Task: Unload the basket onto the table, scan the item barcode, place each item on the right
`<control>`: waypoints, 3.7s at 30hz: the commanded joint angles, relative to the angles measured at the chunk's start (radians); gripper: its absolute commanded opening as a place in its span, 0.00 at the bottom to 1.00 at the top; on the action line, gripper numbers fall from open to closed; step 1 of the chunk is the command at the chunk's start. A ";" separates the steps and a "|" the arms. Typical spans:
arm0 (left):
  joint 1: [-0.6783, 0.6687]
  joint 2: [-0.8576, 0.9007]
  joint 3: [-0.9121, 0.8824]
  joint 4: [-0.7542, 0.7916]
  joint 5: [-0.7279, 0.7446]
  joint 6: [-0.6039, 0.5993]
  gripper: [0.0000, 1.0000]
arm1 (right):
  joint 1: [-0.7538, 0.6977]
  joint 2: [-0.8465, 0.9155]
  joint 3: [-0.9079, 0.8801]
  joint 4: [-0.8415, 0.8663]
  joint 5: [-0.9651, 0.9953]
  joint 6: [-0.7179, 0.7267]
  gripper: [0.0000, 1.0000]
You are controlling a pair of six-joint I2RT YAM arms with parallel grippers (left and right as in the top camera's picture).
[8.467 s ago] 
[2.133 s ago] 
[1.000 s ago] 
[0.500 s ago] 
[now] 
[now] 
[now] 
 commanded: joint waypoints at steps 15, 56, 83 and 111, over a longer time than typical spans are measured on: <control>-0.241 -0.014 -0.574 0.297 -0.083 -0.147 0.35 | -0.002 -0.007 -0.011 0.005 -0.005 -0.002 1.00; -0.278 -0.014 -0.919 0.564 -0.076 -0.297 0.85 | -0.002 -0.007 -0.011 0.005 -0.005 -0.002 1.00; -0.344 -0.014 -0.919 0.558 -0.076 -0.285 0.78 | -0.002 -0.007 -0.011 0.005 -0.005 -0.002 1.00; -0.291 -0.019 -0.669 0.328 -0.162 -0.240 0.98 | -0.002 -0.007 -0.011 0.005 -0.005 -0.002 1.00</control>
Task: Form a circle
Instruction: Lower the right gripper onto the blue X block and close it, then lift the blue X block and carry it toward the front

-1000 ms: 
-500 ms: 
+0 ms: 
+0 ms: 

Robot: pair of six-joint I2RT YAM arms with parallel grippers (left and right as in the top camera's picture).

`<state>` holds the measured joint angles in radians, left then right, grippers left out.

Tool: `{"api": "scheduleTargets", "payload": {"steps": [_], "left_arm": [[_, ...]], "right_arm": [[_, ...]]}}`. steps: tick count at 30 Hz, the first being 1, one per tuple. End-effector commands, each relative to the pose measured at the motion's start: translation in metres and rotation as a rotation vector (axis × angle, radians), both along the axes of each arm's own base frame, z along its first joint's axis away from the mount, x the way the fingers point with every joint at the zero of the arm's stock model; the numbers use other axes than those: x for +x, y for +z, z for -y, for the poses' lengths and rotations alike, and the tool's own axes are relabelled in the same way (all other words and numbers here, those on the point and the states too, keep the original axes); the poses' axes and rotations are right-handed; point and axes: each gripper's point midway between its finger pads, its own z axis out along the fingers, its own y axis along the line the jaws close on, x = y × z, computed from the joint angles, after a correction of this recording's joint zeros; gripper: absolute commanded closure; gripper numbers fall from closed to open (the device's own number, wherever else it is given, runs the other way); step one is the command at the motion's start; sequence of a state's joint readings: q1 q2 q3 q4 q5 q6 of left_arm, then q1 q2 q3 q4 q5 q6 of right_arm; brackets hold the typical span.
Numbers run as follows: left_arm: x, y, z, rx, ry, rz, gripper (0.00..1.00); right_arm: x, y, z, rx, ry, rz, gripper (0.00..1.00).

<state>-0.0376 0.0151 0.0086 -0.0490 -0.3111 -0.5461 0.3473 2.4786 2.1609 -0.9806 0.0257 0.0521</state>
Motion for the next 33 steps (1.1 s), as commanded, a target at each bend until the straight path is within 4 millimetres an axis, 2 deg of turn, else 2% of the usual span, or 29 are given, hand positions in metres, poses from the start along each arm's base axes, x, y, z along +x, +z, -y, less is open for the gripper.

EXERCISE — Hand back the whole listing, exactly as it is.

SOLUTION FOR THIS PROBLEM —
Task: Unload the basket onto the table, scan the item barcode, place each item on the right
`<control>`: waypoints, 3.7s at 30hz: the commanded joint angles, relative to the angles measured at the chunk's start (radians); gripper: its absolute commanded opening as a place in its span, 0.00 at the bottom to 1.00 at the top; on the action line, gripper numbers fall from open to closed; step 1 of the chunk is the command at the chunk's start. A ";" separates the steps and a "|" the arms. Typical spans:
arm0 (left):
  joint 1: [-0.6783, 0.6687]
  joint 2: [-0.8576, 0.9007]
  joint 3: [-0.9121, 0.8824]
  joint 4: [-0.7542, 0.7916]
  joint 5: [-0.7279, 0.7446]
  joint 6: [-0.6039, 0.5993]
  gripper: [0.0000, 1.0000]
arm1 (right):
  joint 1: [-0.7538, 0.6977]
  joint 2: [-0.8465, 0.9155]
  joint 3: [-0.9079, 0.8801]
  joint 4: [-0.8415, 0.8663]
  joint 5: [-0.9651, 0.9953]
  joint 6: [-0.7179, 0.7267]
  gripper: [0.0000, 1.0000]
You are controlling a pair of six-joint I2RT YAM arms with parallel grippers (left and right as in the top camera's picture).
[8.467 s ago] 
[2.133 s ago] 
[1.000 s ago] 
[0.500 s ago] 
[now] 
[now] 
[now] 
 commanded: joint waypoints at steps 15, 56, 83 and 111, over a longer time than typical spans are measured on: <control>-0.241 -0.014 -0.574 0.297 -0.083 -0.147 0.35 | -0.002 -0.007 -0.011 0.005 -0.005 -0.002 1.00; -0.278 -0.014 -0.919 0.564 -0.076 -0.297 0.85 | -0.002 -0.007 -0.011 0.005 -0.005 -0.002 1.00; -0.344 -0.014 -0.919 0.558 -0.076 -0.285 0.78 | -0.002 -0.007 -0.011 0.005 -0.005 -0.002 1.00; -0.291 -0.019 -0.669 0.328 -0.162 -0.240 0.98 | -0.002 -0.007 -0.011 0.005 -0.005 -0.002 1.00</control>
Task: Form a circle
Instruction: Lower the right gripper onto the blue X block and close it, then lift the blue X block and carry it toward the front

-1000 ms: 
-500 ms: 
+0 ms: 
+0 ms: 

Robot: pair of six-joint I2RT YAM arms with parallel grippers (left and right as in the top camera's picture).

`<state>` holds the measured joint angles in radians, left then right, grippers left out.

Tool: `{"api": "scheduleTargets", "payload": {"steps": [_], "left_arm": [[_, ...]], "right_arm": [[_, ...]]}}`. steps: tick count at 30 Hz, the first being 1, one per tuple. End-effector commands, each relative to the pose measured at the motion's start: translation in metres and rotation as a rotation vector (axis × angle, radians), both along the axes of each arm's own base frame, z along its first joint's axis away from the mount, x the way the fingers point with every joint at the zero of the arm's stock model; the numbers use other axes than those: x for +x, y for +z, z for -y, for the poses' lengths and rotations alike, and the tool's own axes are relabelled in the same way (all other words and numbers here, those on the point and the states too, keep the original axes); the poses' axes and rotations are right-handed; point and axes: each gripper's point midway between its finger pads, its own z axis out along the fingers, its own y axis along the line the jaws close on, x = y × z, computed from the joint angles, after a correction of this recording's joint zeros; gripper: absolute commanded closure; gripper numbers fall from closed to open (the device's own number, wherever else it is given, runs the other way); step one is the command at the motion's start; sequence of a state's joint readings: q1 q2 q3 q4 q5 q6 of left_arm, then q1 q2 q3 q4 q5 q6 of right_arm; brackets hold the typical span.
Numbers run as follows: left_arm: x, y, z, rx, ry, rz, gripper (0.00..1.00); right_arm: x, y, z, rx, ry, rz, gripper (0.00..1.00).

<state>-0.0376 0.0151 0.0086 -0.0490 -0.3111 -0.5461 0.3473 2.4786 2.1609 -0.9806 0.0257 0.0521</state>
Motion for the next 33 steps (1.1 s), as commanded, a target at each bend until the straight path is within 4 millimetres an axis, 2 deg of turn, else 2% of the usual span, or 29 are given, hand positions in metres, poses from the start along each arm's base axes, x, y, z along +x, +z, -y, less is open for the gripper.

The full answer has now been given.